*Requirement*
Scan the data below and copy each line where "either" occurs.

--- START ---

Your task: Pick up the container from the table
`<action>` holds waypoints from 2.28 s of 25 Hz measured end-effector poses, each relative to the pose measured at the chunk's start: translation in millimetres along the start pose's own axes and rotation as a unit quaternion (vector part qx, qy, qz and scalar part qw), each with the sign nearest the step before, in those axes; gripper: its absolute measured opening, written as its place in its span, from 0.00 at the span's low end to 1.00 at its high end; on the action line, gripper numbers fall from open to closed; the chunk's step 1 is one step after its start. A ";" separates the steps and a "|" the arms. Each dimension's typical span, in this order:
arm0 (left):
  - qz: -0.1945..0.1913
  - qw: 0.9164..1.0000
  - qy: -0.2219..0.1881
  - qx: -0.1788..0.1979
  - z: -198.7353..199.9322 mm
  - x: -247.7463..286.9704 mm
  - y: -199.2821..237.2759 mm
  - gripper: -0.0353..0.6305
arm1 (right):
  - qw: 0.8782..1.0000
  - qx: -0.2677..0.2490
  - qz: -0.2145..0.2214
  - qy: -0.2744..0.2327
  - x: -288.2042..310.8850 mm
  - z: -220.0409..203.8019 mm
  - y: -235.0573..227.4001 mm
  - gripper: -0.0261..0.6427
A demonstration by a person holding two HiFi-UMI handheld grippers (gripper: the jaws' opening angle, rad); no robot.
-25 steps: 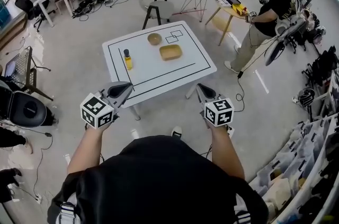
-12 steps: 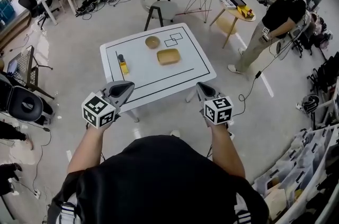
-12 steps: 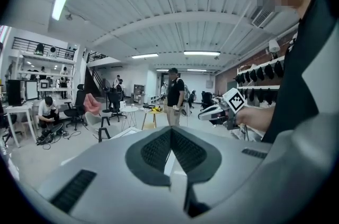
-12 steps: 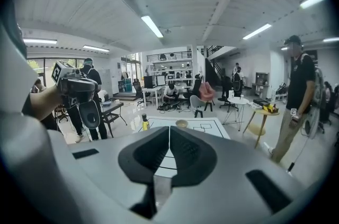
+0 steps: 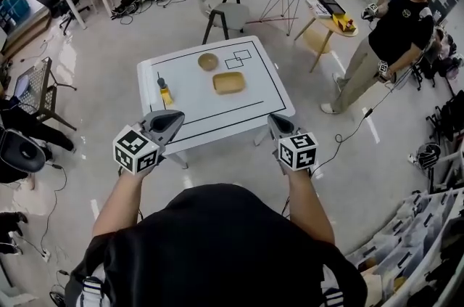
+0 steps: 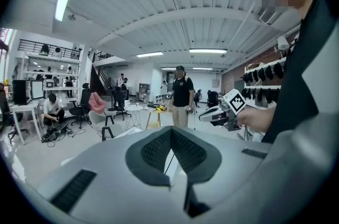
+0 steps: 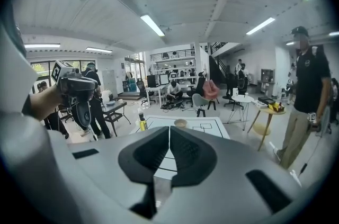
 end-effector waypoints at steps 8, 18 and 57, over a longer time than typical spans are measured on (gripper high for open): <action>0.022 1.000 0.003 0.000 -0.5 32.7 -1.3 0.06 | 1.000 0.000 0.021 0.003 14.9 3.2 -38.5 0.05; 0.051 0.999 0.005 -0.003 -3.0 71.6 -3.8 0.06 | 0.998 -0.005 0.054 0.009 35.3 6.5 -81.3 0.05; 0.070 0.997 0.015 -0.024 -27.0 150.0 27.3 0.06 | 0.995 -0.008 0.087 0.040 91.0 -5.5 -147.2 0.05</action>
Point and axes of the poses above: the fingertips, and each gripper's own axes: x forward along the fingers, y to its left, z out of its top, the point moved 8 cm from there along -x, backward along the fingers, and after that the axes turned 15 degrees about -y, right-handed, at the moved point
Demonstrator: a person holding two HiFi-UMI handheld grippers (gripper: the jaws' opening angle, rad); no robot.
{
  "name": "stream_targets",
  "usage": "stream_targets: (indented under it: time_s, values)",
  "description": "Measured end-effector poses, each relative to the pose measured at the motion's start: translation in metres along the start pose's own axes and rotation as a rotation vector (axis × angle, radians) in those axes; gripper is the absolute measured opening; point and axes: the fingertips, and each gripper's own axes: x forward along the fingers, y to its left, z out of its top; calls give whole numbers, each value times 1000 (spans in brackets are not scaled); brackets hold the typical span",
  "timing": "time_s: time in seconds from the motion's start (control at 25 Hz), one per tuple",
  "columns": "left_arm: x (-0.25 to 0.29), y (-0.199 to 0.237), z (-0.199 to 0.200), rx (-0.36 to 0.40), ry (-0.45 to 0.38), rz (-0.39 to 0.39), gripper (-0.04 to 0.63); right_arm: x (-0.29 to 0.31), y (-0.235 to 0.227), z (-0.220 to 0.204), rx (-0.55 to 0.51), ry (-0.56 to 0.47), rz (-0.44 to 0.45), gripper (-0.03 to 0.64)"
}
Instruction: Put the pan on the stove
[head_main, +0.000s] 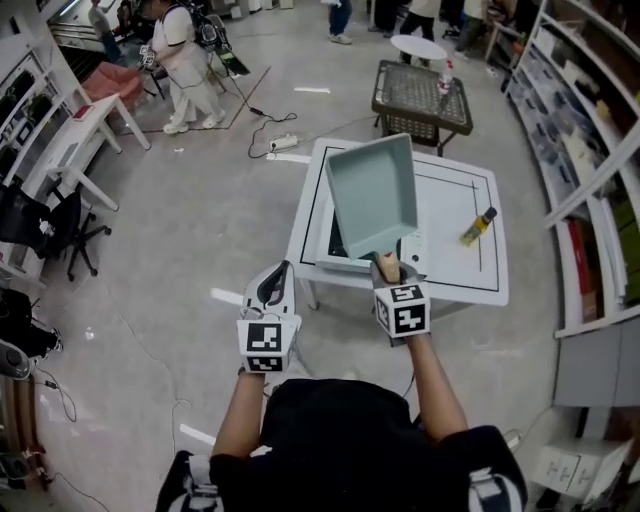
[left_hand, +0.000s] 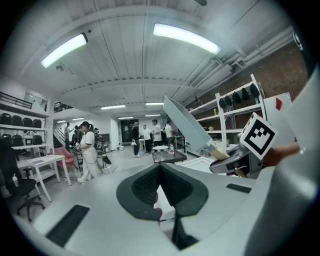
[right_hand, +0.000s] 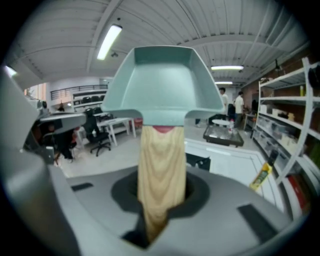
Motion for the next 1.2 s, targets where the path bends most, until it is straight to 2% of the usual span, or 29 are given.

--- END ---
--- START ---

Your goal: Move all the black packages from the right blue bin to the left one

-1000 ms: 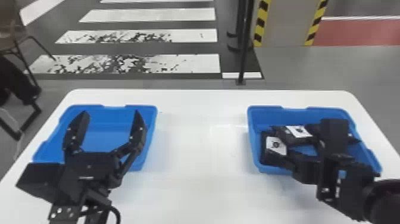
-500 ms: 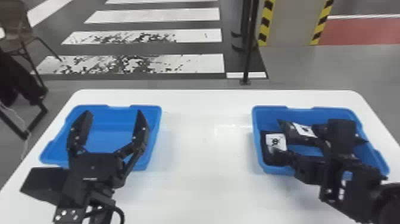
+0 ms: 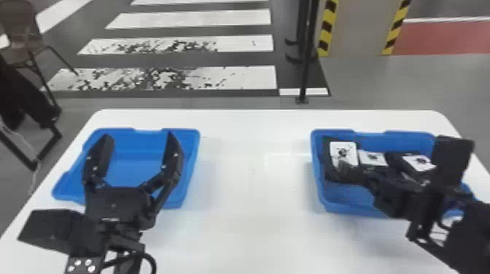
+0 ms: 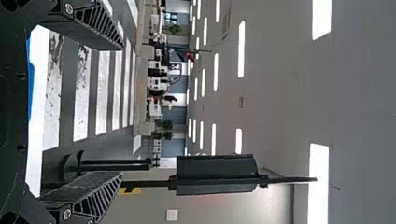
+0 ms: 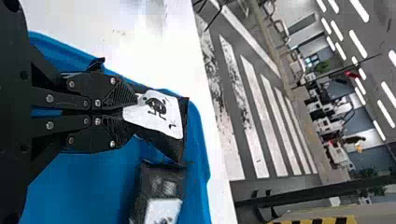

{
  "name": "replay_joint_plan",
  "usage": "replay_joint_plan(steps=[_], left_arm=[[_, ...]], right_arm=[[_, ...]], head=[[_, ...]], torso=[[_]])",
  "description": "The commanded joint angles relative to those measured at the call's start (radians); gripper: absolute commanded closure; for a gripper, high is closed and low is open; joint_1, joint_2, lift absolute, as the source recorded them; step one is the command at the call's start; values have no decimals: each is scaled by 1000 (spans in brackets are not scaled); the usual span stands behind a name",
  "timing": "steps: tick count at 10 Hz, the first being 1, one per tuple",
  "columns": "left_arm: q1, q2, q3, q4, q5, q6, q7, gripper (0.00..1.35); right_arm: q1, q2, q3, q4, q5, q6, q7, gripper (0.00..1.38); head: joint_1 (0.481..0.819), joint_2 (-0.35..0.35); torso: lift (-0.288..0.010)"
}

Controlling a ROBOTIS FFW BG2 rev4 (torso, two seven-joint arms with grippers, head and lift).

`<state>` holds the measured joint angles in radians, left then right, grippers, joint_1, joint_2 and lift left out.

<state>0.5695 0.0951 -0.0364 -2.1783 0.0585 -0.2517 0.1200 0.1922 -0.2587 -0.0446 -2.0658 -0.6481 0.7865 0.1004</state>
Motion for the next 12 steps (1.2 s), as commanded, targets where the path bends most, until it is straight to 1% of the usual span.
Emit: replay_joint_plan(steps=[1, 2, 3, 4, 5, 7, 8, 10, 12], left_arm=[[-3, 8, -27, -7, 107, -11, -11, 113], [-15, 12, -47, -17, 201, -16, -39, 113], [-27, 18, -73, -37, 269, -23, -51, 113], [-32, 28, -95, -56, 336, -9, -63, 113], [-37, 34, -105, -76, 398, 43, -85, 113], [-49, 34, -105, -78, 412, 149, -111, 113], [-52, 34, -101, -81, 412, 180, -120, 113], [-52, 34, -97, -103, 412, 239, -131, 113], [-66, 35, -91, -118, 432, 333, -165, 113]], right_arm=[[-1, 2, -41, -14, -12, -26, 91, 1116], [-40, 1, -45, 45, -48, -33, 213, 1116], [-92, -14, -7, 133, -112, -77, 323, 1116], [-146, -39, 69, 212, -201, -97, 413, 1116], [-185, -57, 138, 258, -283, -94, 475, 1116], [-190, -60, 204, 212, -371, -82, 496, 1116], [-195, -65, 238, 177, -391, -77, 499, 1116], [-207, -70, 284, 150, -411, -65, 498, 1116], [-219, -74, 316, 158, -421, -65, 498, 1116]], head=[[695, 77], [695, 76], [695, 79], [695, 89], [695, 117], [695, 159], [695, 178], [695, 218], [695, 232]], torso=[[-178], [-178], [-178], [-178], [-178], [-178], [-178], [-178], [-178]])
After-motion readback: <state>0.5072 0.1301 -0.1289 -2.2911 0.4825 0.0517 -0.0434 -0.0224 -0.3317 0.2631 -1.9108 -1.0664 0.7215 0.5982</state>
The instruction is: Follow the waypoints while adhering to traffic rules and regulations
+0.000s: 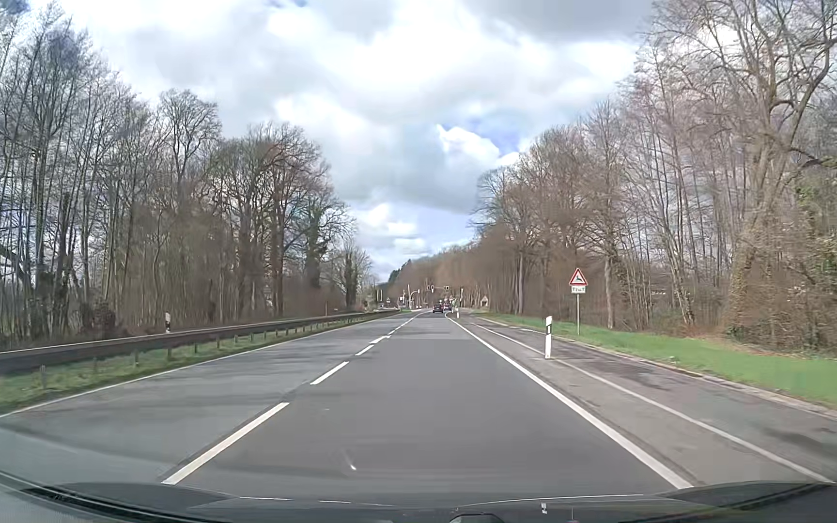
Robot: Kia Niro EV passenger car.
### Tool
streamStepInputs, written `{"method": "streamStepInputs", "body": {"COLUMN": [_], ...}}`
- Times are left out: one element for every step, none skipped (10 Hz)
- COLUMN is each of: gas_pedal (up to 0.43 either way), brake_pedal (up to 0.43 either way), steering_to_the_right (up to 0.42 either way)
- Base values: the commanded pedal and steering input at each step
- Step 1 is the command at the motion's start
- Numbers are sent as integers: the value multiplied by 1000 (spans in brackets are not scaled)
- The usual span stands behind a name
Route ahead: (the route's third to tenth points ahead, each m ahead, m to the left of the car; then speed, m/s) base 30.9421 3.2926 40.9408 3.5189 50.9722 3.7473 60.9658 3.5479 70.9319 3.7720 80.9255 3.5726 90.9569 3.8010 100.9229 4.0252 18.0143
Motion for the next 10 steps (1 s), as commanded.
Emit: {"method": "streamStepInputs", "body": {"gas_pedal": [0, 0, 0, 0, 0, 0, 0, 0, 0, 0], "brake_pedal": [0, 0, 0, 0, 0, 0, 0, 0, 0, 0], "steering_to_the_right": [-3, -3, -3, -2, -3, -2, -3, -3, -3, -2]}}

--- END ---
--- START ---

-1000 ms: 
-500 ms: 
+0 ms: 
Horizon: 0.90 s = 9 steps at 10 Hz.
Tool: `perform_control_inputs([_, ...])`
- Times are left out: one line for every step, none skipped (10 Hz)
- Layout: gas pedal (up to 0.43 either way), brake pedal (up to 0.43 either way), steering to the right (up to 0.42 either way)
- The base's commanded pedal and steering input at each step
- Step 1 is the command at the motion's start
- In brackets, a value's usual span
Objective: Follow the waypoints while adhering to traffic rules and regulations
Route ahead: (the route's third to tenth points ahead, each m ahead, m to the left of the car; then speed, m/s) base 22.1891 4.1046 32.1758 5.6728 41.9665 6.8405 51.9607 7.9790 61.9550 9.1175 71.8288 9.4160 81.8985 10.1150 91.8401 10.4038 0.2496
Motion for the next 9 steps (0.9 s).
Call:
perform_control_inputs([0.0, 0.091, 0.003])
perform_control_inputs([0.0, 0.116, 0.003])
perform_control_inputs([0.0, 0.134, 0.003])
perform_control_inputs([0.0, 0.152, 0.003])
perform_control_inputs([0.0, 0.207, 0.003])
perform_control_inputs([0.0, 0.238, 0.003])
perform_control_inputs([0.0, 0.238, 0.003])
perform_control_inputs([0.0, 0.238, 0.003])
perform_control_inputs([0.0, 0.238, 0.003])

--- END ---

*Task answer*
- COLUMN is each of: gas_pedal (up to 0.43 either way), brake_pedal (up to 0.43 either way), steering_to_the_right (up to 0.42 either way)
- Layout: gas pedal (up to 0.43 either way), brake pedal (up to 0.43 either way), steering to the right (up to 0.42 either way)

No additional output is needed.